Go through the records below and copy out every line holding "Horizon".

(Collection entries)
━━━━━━━━━━━━━━━━━━━━━━━━━━━━━━

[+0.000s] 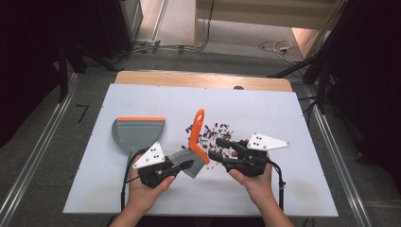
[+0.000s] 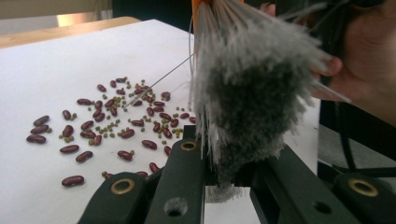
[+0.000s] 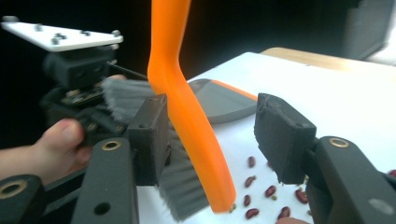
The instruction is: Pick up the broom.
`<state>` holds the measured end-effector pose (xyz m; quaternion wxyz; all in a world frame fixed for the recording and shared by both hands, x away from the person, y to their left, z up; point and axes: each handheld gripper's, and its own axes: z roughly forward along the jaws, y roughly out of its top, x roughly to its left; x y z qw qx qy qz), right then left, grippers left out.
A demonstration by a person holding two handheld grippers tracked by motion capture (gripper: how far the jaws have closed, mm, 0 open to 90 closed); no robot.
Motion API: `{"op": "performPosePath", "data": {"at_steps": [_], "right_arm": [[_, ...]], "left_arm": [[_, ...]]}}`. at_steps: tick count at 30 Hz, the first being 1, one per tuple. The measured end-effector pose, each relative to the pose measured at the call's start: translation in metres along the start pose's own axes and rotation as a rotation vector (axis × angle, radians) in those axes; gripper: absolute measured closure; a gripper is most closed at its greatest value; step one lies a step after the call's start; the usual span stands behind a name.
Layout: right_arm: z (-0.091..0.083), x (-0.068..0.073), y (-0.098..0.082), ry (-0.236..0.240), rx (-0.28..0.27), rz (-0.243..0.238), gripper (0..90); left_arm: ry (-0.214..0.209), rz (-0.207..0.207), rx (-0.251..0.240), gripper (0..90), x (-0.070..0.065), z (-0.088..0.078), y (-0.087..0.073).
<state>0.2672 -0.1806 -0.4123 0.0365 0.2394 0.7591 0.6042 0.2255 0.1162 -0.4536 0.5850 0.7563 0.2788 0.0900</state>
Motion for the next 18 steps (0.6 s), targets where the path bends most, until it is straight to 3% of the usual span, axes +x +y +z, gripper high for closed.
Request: {"op": "performPosePath", "data": {"at_steps": [6, 8, 9, 10, 14, 15, 17, 18], "right_arm": [[-0.006, -0.01, 0.0, 0.156, 0.016, 0.017, 45.8], [-0.004, -0.009, -0.001, 0.187, 0.039, 0.006, 45.5], [-0.002, -0.008, -0.001, 0.198, 0.051, 0.001, 44.9], [-0.001, -0.006, -0.002, 0.215, 0.053, -0.012, 45.5], [0.004, -0.001, -0.004, 0.247, 0.06, -0.039, 47.5], [0.007, 0.002, -0.005, 0.291, 0.069, -0.049, 49.4], [0.009, 0.004, -0.005, 0.309, 0.073, -0.049, 50.2], [0.012, 0.006, -0.006, 0.344, 0.081, -0.053, 54.5]], "left_arm": [[-0.129, 0.029, -0.016, 86.7, 0.004, -0.007, 0.001], [-0.177, 0.043, -0.014, 86.7, 0.004, -0.006, 0.001], [-0.177, 0.043, -0.014, 86.7, 0.004, -0.006, 0.001], [-0.221, 0.05, -0.014, 86.7, 0.002, -0.005, 0.001], [-0.264, 0.063, -0.008, 86.6, -0.001, -0.003, 0.002], [-0.276, 0.062, -0.008, 86.6, -0.002, -0.002, 0.002], [-0.296, 0.061, -0.004, 86.6, -0.003, -0.001, 0.002], [-0.305, 0.062, -0.002, 86.6, -0.004, 0.0, 0.002]]}}
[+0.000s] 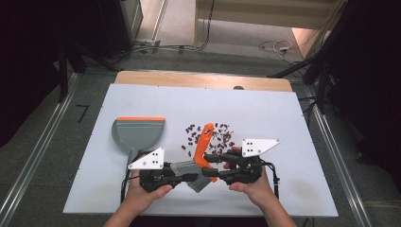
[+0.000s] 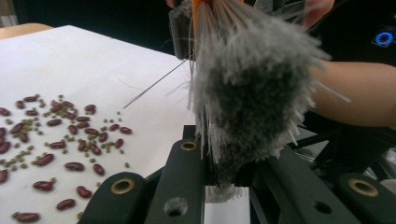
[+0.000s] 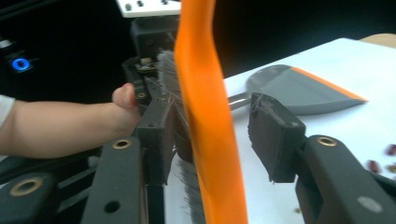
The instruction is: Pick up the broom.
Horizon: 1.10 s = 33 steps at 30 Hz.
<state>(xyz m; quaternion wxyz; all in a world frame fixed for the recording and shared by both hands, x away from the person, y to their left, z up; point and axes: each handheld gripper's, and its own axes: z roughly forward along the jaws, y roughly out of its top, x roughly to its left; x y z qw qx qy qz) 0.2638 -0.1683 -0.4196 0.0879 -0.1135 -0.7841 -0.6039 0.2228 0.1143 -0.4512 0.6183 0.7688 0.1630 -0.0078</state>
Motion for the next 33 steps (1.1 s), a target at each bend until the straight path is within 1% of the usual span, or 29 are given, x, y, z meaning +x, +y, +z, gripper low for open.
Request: {"op": "performPosePath", "data": {"at_steps": [1, 2, 4, 5, 6, 7, 8, 12, 13, 16, 20, 22, 24, 25, 27, 28, 29, 30, 31, 32, 33], "right_arm": [[0.002, 0.0, 0.0, 0.021, 0.005, 0.003, 55.9], [0.002, 0.0, 0.0, 0.021, 0.005, 0.003, 55.9], [0.005, 0.0, -0.001, 0.057, 0.007, 0.012, 56.5], [0.006, 0.0, -0.002, 0.068, 0.008, 0.021, 56.6], [0.006, 0.0, -0.002, 0.079, 0.008, 0.025, 56.8], [0.006, 0.0, -0.002, 0.079, 0.008, 0.025, 56.8], [0.008, -0.001, -0.003, 0.103, 0.012, 0.037, 58.9], [0.011, 0.0, -0.004, 0.112, 0.026, 0.031, 61.2], [0.013, 0.0, -0.004, 0.122, 0.031, 0.032, 63.8], [0.013, -0.001, -0.005, 0.137, 0.023, 0.047, 66.0], [0.013, -0.001, -0.005, 0.149, 0.02, 0.05, 67.5], [0.013, 0.0, -0.006, 0.146, 0.017, 0.036, 68.2], [0.013, 0.001, -0.005, 0.141, 0.019, 0.034, 68.3], [0.013, 0.002, -0.005, 0.132, 0.021, 0.033, 68.3], [0.013, 0.003, -0.004, 0.117, 0.026, 0.028, 68.4], [0.013, 0.003, -0.004, 0.117, 0.026, 0.028, 68.4], [0.013, 0.003, -0.003, 0.108, 0.027, 0.025, 68.4], [0.013, 0.004, -0.003, 0.088, 0.028, 0.03, 68.5], [0.013, 0.004, -0.003, 0.088, 0.028, 0.03, 68.5], [0.012, 0.004, -0.003, 0.073, 0.032, 0.032, 68.5], [0.012, 0.004, -0.002, 0.058, 0.039, 0.028, 68.5]], "left_arm": [[-0.019, 0.002, 0.001, 86.6, -0.001, 0.001, 0.0], [-0.019, 0.002, 0.001, 86.6, -0.001, 0.001, 0.0], [-0.039, 0.001, 0.005, 86.6, -0.002, 0.003, 0.0], [-0.039, 0.001, 0.005, 86.6, -0.002, 0.003, 0.0], [-0.056, 0.0, 0.012, 86.6, -0.002, 0.004, 0.0], [-0.056, 0.0, 0.012, 86.6, -0.002, 0.004, 0.0], [-0.062, 0.0, 0.012, 86.6, -0.003, 0.005, 0.001], [-0.077, 0.002, 0.015, 86.6, -0.005, 0.008, 0.002], [-0.081, 0.002, 0.016, 86.6, -0.005, 0.009, 0.001], [-0.096, -0.001, 0.016, 86.6, -0.005, 0.008, 0.002], [-0.109, -0.002, 0.016, 86.6, -0.004, 0.008, 0.002], [-0.111, -0.001, 0.016, 86.6, -0.004, 0.008, 0.001], [-0.117, -0.003, 0.012, 86.5, -0.004, 0.008, 0.001], [-0.107, -0.004, 0.01, 86.4, -0.004, 0.007, 0.0], [-0.112, -0.01, 0.005, 85.7, -0.003, 0.008, 0.0], [-0.111, -0.014, 0.001, 85.7, -0.003, 0.008, -0.001], [-0.101, -0.016, -0.006, 84.2, -0.003, 0.008, -0.001], [-0.094, -0.017, -0.009, 79.9, -0.003, 0.008, -0.001], [-0.09, -0.02, -0.011, 79.9, -0.003, 0.008, -0.002], [-0.058, -0.019, -0.02, 68.0, -0.004, 0.007, -0.001], [-0.058, -0.019, -0.02, 61.2, -0.004, 0.007, -0.001]]}}
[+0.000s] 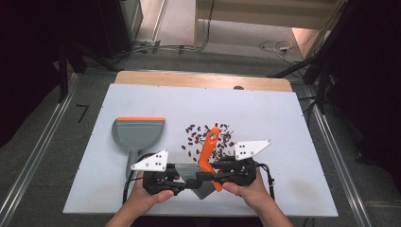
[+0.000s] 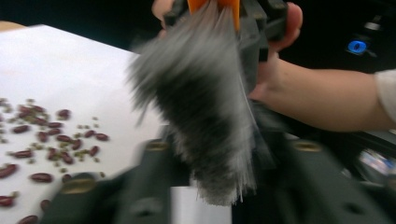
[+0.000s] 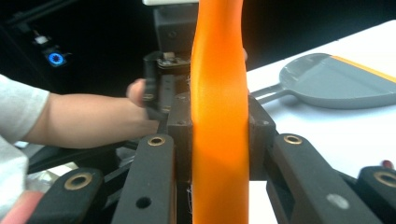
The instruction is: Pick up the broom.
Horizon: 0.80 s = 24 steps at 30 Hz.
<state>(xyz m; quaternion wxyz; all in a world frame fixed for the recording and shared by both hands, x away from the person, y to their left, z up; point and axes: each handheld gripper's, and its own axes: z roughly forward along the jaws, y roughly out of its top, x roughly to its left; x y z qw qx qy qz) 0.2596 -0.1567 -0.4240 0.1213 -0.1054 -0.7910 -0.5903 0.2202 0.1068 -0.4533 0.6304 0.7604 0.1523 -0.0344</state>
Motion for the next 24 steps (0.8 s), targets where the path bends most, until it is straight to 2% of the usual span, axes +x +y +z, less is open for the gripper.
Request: {"op": "performPosePath", "data": {"at_steps": [1, 2, 4, 7, 8, 9, 10, 11, 12, 15, 18, 20, 22, 24], "right_arm": [[0.0, 0.0, 0.0, -0.013, 0.005, 0.002, 68.5], [0.0, -0.001, 0.0, -0.024, 0.009, 0.005, 68.5], [-0.001, -0.003, 0.0, -0.037, 0.008, 0.016, 68.5], [-0.005, -0.005, 0.001, -0.06, -0.002, 0.027, 68.5], [-0.006, -0.005, 0.001, -0.069, -0.006, 0.028, 68.5], [-0.006, -0.005, 0.001, -0.069, -0.006, 0.028, 68.5], [-0.009, -0.006, 0.002, -0.092, -0.008, 0.032, 68.5], [-0.01, -0.007, 0.002, -0.103, -0.01, 0.039, 68.5], [-0.012, -0.008, 0.002, -0.116, -0.012, 0.043, 68.5], [-0.017, -0.01, 0.002, -0.142, -0.022, 0.05, 68.5], [-0.022, -0.012, 0.003, -0.185, -0.024, 0.06, 68.5], [-0.024, -0.015, 0.003, -0.21, -0.014, 0.086, 68.5], [-0.025, -0.017, 0.003, -0.221, -0.011, 0.095, 68.5], [-0.03, -0.02, 0.002, -0.248, -0.01, 0.103, 68.5]], "left_arm": [[0.027, 0.003, 0.003, 56.0, -0.001, 0.0, 0.0], [0.027, 0.003, 0.003, 50.7, -0.001, 0.0, 0.0], [0.063, -0.005, 0.011, 38.2, -0.001, -0.002, 0.0], [0.083, -0.016, 0.005, 25.6, 0.0, -0.004, -0.001], [0.117, -0.019, -0.001, 21.1, 0.0, -0.008, -0.001], [0.117, -0.019, -0.001, 16.8, 0.0, -0.008, -0.001], [0.157, -0.029, -0.01, 13.1, 0.001, -0.012, -0.001], [0.157, -0.029, -0.01, 10.5, 0.001, -0.012, -0.001], [0.189, -0.042, -0.021, 8.8, 0.002, -0.017, -0.002], [0.22, -0.048, -0.041, 2.9, 0.003, -0.027, -0.004], [0.227, -0.053, -0.059, 0.2, 0.004, -0.033, -0.005], [0.216, -0.049, -0.078, 0.2, 0.004, -0.038, -0.005], [0.239, -0.038, -0.086, 0.2, 0.004, -0.043, -0.005], [0.242, -0.037, -0.091, 0.2, 0.005, -0.046, -0.007]]}}
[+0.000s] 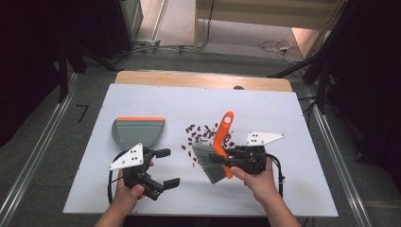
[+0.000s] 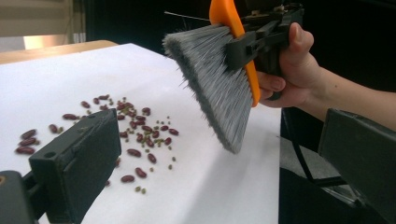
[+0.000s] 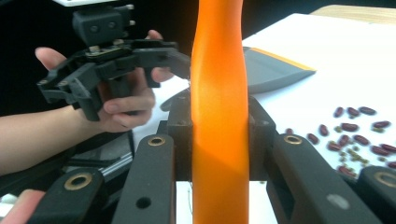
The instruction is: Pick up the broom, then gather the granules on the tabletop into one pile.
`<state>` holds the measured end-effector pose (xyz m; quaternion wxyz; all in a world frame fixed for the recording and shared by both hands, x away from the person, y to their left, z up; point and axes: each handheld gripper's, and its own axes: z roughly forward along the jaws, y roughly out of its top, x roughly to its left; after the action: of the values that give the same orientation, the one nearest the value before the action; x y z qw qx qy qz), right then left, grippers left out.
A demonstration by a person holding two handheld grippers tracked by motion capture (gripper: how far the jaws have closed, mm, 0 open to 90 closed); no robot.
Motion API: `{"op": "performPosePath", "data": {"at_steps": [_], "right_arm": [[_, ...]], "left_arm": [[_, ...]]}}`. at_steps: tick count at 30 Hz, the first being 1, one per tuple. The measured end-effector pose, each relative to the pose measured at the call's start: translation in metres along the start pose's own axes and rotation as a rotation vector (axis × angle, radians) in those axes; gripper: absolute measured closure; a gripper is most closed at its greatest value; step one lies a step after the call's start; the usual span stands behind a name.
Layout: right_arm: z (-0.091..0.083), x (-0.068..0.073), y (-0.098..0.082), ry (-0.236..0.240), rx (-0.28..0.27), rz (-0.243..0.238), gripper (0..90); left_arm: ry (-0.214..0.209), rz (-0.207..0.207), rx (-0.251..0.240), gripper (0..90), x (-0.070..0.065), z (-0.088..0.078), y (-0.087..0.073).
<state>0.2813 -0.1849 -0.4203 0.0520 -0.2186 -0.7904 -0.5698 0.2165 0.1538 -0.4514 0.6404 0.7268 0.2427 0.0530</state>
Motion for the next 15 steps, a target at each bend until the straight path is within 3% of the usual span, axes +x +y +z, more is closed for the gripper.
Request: {"op": "performPosePath", "data": {"at_steps": [15], "right_arm": [[-0.013, -0.012, -0.001, -0.119, 0.003, 0.034, 68.5]], "left_arm": [[0.138, -0.001, -0.002, 0.2, 0.013, -0.032, -0.007]]}}
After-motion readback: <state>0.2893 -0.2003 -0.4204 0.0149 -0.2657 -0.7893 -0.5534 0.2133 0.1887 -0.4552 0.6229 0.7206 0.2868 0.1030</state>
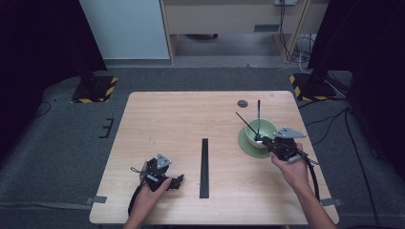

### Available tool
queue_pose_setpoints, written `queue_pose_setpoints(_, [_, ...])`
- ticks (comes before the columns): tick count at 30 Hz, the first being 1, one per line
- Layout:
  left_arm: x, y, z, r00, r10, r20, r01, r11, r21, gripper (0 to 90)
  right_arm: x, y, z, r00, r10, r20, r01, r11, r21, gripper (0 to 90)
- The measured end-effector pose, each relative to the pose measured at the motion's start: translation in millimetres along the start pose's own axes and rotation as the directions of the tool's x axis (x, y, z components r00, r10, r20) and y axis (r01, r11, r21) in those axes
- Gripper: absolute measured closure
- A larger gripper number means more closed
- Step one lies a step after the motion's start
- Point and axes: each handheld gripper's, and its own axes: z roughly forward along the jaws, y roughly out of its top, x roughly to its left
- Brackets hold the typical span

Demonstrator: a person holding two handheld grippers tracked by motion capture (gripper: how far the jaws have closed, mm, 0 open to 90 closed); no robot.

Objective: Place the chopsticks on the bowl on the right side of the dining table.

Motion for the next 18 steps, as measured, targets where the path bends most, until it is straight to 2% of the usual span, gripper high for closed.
queue_pose_setpoints(18, [0.0, 0.0, 0.0, 1.0000, 0.000, 0.000, 0.000, 1.0000, 0.000, 0.0, -2.2, -1.2, 3.1, 0.9999, -0.003, -0.010, 0.003, 1.000, 0.019, 85.8])
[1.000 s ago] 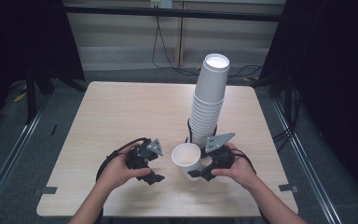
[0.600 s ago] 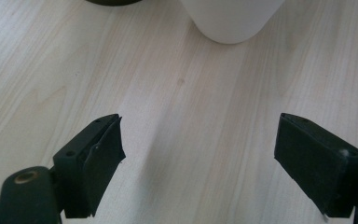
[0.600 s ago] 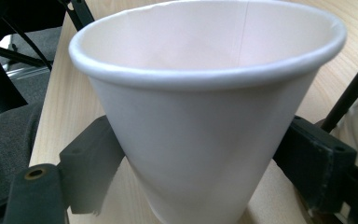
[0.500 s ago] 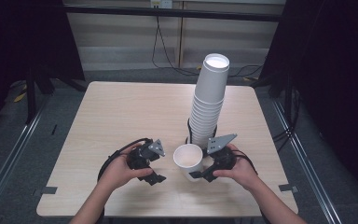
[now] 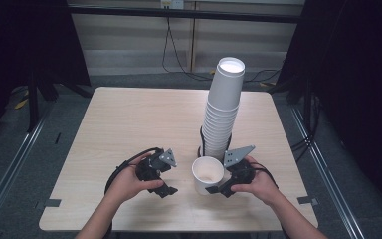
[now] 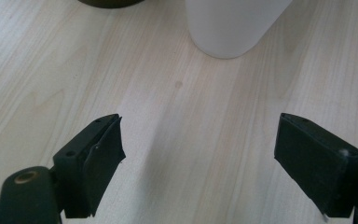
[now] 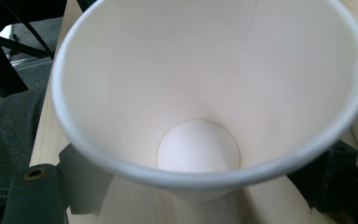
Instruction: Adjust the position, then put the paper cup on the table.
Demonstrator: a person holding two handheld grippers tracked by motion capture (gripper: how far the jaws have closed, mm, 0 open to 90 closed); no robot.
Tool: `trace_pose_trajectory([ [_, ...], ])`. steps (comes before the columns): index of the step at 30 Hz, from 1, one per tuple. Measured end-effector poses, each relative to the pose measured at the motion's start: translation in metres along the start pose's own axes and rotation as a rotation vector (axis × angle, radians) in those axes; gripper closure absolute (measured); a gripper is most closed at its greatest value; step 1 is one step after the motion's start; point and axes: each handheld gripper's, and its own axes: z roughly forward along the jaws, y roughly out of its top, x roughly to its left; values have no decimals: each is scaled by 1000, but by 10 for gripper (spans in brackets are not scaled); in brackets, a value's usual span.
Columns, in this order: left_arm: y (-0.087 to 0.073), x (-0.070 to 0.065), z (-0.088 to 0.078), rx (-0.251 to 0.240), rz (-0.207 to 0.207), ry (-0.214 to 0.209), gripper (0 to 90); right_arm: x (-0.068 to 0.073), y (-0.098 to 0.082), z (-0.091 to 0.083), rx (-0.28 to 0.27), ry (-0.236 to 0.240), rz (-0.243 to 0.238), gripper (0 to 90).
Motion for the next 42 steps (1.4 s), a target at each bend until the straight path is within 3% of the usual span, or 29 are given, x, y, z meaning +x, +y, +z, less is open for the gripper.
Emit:
trace_pose_trajectory([
  [8,-1,1,-1,1,3,9,151,1,-6,0,13,-2,3,190],
  [33,-23,7,-8,-20,-46,34,151,-2,-28,-21,53,-28,33,197],
  [38,-30,11,-11,-24,-51,39,151,-3,-39,-28,47,-41,59,197],
  [42,-36,11,-13,-28,-58,49,151,-2,-52,-37,57,-80,94,196],
])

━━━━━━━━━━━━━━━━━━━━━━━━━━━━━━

◆ **Answer section**:
Horizon: 1.10 s = 33 steps at 30 Hz.
Horizon: 0.80 s = 24 steps at 30 Hz.

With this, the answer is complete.